◆ Stored items from a collection ◆
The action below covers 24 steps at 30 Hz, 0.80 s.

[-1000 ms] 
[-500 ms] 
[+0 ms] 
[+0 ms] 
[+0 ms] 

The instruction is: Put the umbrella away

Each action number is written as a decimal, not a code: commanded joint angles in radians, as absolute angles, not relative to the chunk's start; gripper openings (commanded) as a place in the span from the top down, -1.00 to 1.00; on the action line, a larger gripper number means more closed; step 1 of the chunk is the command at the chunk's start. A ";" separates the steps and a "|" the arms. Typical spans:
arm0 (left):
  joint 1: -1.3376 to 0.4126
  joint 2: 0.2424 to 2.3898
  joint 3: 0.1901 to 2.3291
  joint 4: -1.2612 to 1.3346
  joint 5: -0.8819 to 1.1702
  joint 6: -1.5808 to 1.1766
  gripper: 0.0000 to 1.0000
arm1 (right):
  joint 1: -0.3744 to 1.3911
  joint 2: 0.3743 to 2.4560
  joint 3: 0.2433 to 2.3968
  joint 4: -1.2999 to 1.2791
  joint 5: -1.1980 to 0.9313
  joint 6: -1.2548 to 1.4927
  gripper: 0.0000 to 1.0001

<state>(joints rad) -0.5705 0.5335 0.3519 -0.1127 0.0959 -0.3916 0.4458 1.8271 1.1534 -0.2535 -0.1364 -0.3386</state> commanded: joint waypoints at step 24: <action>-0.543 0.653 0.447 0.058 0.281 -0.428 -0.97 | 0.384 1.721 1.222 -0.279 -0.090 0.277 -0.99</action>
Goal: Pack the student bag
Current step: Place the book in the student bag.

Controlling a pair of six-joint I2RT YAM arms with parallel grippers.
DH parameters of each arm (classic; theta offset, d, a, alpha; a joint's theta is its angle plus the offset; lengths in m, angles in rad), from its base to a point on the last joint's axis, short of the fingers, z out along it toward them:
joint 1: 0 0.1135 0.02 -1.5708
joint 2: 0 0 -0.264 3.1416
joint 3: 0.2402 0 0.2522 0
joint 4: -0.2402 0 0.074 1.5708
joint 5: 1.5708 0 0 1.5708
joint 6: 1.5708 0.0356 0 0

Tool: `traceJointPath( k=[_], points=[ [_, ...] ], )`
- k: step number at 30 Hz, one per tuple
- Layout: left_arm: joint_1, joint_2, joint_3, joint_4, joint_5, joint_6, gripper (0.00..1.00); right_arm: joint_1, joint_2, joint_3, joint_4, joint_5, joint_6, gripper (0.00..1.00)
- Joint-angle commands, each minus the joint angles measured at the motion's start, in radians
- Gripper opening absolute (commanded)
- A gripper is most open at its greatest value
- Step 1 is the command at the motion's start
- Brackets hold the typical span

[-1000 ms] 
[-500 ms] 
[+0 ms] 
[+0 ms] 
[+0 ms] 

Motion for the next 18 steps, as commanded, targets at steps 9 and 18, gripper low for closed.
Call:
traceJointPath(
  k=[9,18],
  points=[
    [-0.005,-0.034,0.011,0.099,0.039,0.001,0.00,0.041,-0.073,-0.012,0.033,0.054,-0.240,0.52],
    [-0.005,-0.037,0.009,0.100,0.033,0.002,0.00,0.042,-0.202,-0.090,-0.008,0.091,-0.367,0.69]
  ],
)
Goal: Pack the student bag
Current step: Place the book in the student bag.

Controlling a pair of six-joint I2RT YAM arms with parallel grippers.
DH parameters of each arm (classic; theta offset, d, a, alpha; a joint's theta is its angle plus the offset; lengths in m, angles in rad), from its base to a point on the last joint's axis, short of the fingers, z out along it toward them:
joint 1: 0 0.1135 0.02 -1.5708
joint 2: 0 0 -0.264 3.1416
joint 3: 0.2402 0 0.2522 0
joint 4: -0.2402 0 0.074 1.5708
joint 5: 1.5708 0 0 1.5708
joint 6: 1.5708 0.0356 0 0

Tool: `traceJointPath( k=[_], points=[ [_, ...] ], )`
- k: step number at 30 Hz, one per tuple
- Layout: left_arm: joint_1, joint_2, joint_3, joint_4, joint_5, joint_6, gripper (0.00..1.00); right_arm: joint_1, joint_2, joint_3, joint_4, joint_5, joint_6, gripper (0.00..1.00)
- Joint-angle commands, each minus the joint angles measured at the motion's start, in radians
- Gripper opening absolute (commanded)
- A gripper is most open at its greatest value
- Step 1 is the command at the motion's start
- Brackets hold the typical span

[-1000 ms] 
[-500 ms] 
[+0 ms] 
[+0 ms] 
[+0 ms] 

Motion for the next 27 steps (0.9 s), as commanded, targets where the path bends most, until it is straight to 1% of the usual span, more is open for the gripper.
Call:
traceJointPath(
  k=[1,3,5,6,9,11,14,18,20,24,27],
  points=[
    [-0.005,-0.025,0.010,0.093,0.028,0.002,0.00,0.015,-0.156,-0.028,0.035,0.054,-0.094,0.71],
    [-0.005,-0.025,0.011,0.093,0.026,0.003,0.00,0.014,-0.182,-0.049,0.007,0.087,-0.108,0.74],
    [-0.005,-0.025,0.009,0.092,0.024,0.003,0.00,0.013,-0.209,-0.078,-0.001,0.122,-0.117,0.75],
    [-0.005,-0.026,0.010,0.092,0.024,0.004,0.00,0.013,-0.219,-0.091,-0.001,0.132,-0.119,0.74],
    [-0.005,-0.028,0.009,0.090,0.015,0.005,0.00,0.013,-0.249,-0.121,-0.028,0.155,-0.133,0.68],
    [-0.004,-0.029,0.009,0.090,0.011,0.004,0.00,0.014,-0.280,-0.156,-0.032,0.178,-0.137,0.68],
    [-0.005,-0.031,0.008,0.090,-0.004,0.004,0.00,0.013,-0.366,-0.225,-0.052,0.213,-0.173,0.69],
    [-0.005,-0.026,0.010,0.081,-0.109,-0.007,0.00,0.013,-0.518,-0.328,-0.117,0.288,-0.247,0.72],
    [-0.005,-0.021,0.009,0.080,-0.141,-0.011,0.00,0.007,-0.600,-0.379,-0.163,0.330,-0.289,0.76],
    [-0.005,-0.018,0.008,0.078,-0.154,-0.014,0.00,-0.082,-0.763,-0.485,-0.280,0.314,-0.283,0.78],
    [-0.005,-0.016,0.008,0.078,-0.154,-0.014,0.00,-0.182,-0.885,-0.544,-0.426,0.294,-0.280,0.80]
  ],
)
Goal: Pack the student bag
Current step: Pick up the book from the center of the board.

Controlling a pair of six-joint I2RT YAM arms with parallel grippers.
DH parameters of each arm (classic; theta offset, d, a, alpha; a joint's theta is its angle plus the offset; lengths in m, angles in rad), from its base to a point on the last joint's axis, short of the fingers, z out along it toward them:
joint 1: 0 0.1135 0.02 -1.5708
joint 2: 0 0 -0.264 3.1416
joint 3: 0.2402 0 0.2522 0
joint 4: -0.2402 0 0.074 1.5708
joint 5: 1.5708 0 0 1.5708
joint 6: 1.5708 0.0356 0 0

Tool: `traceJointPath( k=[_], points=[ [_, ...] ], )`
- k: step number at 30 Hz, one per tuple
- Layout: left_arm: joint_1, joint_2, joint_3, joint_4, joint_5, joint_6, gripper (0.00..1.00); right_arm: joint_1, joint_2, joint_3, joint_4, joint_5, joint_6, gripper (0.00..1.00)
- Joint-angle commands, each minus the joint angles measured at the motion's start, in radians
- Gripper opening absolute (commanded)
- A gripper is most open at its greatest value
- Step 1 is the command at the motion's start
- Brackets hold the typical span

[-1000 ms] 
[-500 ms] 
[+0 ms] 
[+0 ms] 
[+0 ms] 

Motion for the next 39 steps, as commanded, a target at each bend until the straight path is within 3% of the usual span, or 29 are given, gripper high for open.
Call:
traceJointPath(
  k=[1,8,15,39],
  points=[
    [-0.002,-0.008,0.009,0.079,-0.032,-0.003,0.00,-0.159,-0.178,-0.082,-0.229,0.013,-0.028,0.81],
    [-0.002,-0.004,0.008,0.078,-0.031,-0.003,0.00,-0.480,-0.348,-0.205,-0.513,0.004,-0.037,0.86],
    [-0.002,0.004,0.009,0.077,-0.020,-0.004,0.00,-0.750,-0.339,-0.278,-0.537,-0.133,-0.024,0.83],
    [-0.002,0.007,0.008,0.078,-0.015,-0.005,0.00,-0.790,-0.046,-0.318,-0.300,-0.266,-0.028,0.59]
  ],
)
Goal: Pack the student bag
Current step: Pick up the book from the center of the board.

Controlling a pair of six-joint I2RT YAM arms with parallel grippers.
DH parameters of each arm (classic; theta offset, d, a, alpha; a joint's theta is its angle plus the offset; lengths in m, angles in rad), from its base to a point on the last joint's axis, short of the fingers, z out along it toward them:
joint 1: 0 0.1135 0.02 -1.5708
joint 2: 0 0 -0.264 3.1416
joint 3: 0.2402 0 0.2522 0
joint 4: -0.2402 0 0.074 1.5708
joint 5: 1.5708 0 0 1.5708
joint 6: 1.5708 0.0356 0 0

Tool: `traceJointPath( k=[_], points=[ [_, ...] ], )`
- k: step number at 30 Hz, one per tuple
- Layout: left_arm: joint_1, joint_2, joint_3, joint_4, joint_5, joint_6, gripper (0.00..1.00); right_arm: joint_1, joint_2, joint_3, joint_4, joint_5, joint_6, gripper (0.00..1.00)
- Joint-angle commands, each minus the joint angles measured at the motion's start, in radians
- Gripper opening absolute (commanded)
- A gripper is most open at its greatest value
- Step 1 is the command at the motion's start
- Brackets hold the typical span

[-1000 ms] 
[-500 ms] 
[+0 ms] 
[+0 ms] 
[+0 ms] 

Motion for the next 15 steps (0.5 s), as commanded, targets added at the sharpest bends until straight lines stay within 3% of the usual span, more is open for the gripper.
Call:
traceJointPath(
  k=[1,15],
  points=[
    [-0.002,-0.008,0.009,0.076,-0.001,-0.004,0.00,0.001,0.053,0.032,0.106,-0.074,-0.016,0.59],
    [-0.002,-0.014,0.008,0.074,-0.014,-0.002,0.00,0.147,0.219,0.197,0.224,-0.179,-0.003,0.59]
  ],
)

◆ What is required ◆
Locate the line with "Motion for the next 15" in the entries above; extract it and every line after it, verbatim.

◆ Answer box ◆
Motion for the next 15 steps (0.5 s), as commanded, targets added at the sharpest bends until straight lines stay within 3% of the usual span, more is open for the gripper.
Call:
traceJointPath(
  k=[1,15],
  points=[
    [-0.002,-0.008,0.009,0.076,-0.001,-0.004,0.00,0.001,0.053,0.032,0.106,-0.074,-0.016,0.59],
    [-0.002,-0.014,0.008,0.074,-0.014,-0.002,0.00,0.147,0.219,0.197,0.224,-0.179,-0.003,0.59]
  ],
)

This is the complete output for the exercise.